The next Christmas, Ray’s on the apps looking for a new BDSM relationship, but this time he’s clear in communicating two hard limits: he won’t change his hair for anyone (his mum wasn’t a fan of him shaving his head for Ray), and he needs one day off a week from the D/s dynamic. Essentially, he’s invented the idea of Shabbat from first principles.

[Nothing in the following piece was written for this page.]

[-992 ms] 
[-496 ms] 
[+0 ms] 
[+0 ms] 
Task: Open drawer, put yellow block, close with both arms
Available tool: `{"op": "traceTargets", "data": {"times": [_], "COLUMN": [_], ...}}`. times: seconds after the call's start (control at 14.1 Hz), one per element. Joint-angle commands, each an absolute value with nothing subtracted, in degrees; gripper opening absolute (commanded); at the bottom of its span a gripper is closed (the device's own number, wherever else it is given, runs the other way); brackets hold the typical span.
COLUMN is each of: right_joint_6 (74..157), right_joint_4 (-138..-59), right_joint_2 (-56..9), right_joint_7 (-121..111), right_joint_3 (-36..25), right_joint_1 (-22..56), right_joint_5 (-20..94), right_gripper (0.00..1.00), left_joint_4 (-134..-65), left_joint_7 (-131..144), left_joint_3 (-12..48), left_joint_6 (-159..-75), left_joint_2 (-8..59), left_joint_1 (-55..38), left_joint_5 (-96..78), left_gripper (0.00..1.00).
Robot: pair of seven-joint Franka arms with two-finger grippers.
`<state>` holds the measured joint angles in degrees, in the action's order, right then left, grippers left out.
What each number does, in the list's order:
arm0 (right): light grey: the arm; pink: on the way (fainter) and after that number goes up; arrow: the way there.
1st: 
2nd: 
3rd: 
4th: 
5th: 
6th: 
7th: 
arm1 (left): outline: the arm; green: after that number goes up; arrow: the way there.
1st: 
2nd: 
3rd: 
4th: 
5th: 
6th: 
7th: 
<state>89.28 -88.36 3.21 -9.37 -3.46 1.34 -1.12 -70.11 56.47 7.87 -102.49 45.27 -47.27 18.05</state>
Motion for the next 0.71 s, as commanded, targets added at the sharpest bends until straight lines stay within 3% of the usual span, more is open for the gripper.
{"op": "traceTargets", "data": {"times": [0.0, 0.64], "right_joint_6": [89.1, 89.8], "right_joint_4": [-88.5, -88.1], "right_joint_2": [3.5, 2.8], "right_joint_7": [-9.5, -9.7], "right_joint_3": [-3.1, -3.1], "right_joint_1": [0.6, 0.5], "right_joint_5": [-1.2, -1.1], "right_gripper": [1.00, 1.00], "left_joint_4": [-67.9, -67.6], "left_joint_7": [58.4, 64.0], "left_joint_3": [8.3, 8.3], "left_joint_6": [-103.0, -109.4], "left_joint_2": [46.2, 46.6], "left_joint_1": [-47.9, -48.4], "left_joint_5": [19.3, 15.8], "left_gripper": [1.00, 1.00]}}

The idea of resting on the seventh day comes from the story in Genesis that God rested on the seventh day of creation. Rav. Samson Raphael Hirsch’s commentary proposes that God was still creating something, nonphysical, on this day of rest: perception (via Aish). Many Jewish sources, going all the way back to the Talmud (Beitzah 16a:12), discuss the idea that we receive a “second soul” on Shabbat. So we can understand Shabbat as a day of greater understanding. The week’s work makes rest necessary, while Shabbat’s rest gives the work meaning.
So it is with Colin’s personal secular Sabbath. Being able to spend one day a week with future partners without having to serve them as a sub offers him a window to clearer perception of what’s roleplay and what’s real – a chance to judge whether his masters’ behavior the rest of the time is lovingly strict or actually abusive. He gets a chance to see their “second soul,” you could say. Hard work can be rewarding – sexually or otherwise – but Colin comes to understand how the Torah had the right idea in that everyone deserves a break.